A force for digital change in the newsroom: The New York Times announced this week the retirement (effective the end of the year) of one of the pioneers of news on the web — Martin Nisenholtz, a senior vice president at the paper. As the Times noted, Nisenholtz has been intimately involved in just about every major technological initiative the Times has undertaken since he came on board in 1995: Launching the website, moving it into mobile media and tablets, Cephalexin description, and instituting its paywall earlier this year.

Poynter's Julie Moos put together a greatest-hits of commentary Cephalexin For Sale, by and about Nisenholtz over the years, including his prediction in early 2004 that smart phones would be a particularly influential force in changing news delivery. PaidContent's Staci Kramer talked about his lasting impact: No matter how slow (or fast) the transition seemed, "the NYT has an integrated newsroom with an understanding that digital, while it may not always be first, is equal."

Dave Winer, who helped create RSS, pointed out that Nisenholtz made the Times the first major publisher to license its stories for RSS, Cephalexin images, making a significant contribution to the growth of the open web in the process. The Lab's Joshua Benton used that story to illustrate thateven if news orgs can't invent these transformative web tools, they can still play a big role in their evolution and adoption. Media prof C.W. Anderson also noted another contribution Nisenholtz made — by allowing a scholar access to study his paper's digital efforts, he helped revitalize the field of digital media sociology.

A neutral way to tweet: If a few of the most recent sets of social media guidelines are any indication, news organizations are really struggling with the concept of their journalists' retweets on Twitter, Cephalexin For Sale. Several of those organizations have asked journalists not to retweet opinionated content without comment, lest they be thought of as biased themselves. Poynter's Jeff Sonderman tried to resolve that problem with an idea for an NT, Cephalexin from mexico, or neutral tweet, which people could use to retweet something while declaring their neutrality about it.
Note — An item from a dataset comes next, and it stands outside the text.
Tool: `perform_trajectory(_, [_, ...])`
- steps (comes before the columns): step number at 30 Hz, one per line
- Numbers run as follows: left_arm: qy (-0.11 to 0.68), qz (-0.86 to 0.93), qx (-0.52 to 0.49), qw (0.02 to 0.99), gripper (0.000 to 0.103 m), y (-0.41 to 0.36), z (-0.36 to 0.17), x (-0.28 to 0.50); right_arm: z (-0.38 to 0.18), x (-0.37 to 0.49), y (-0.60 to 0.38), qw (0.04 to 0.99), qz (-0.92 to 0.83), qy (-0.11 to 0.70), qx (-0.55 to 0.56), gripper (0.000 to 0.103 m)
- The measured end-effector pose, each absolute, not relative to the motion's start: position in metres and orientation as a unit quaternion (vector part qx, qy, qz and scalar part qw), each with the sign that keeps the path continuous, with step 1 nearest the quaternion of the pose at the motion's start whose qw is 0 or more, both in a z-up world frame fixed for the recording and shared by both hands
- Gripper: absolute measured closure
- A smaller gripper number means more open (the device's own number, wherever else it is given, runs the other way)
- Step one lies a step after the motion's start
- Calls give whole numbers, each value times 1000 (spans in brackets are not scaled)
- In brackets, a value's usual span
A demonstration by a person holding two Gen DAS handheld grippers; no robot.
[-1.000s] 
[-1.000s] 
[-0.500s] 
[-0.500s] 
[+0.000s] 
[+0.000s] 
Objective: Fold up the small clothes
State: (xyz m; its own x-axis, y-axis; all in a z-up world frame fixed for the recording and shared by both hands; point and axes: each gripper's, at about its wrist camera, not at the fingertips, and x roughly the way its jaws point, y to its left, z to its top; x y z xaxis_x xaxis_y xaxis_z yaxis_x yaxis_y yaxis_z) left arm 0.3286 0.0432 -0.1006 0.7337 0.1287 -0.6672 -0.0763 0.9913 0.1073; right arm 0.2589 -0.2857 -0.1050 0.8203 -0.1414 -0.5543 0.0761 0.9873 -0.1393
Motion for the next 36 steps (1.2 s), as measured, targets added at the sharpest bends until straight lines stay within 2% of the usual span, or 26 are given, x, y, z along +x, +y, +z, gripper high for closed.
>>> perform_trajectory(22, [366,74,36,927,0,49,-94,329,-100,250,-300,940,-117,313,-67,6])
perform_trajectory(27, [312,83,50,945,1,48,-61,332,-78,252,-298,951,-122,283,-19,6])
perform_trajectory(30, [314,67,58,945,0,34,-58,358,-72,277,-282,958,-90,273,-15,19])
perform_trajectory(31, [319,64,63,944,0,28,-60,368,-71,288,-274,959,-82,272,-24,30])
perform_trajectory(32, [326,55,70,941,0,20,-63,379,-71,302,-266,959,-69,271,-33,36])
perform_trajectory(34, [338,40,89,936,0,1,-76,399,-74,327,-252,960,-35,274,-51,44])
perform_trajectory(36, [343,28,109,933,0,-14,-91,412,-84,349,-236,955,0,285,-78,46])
Most journalism folks on Twitter didn't like the idea, as Sonderman himself showed in his fine roundup of reaction. Many of them saw it as a way to avoid interacting naturally on Twitter, a "pacifier" or "high tech milquetoast," in the words of j-profs Jay Rosen and Matt Waite. Cephalexin For Sale, GigaOM's Mathew Ingram expanded on the idea, calling it a solution to the wrong problem. "By pretending that their journalists don’t have opinions, when everyone knows that they do, mainstream media outlets are suggesting their viewers or readers are too stupid to figure out where the truth lies," he wrote. Buy no prescription Cephalexin online,

Reading roundup: Lots of smaller stories and discussions popping in and out of the future-of-news world this week. Here's a few of them:

— This week in News Corp. scandal: Rupert Murdoch's son, James, told British Parliament he didn't mislead them last time he talked to them. Or, as Gawker put it, he asserted that everyone's a liar except him. The Guardian's Roy Greenslade doesn't believe him, Cephalexin For Sale. Murdoch also said the company might still close its British newspaper, Cephalexin canada, mexico, india, the Sun. And we also found out News of the World hired people to spy on their hacking victims' lawyers. Guardian editor Alan Rusbridger put the scandal in perspective in a lecture.
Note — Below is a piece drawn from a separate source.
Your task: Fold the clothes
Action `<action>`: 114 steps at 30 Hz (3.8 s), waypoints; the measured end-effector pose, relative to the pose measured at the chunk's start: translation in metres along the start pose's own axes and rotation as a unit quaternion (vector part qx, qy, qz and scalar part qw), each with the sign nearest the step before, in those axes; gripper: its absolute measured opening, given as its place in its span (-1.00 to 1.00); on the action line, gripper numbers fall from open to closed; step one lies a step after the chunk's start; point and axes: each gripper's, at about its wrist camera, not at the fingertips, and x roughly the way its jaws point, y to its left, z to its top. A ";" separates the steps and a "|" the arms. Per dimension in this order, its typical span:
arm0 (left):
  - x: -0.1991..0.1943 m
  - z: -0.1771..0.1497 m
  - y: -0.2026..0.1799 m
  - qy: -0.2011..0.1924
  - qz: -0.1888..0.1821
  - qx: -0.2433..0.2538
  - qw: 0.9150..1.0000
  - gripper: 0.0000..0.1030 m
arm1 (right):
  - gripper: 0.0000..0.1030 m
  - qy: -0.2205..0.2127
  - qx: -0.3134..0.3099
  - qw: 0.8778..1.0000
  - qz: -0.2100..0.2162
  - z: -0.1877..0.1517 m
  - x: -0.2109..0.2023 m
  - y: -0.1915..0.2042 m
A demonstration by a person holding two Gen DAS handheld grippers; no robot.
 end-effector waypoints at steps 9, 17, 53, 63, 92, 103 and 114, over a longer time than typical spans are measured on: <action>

— New York Times media critic David Carr mused on the decline of WikiLeaks as an organization and its implications for radical transparency as a movement. Dave Winer and Mathew Ingram responded by questioning why the Times hasn't supported WikiLeaks more itself.

— Andy Rooney of CBS' 60 Minutes, one of the icons of American broadcast television, died late last week at age 92. Cephalexin recreational, You can check out the obituaries from CBS and the New York Times, a set of his classic essays at Gawker, and a thoughtful remembrance by tech entrepreneur Anil Dash.

— Finally, two great pieces of advice for two groups of people: Longtime News & Record editor John Robinson for newspaper editors, and MIT's Ethan Zuckerman for media consumers (read: all of us).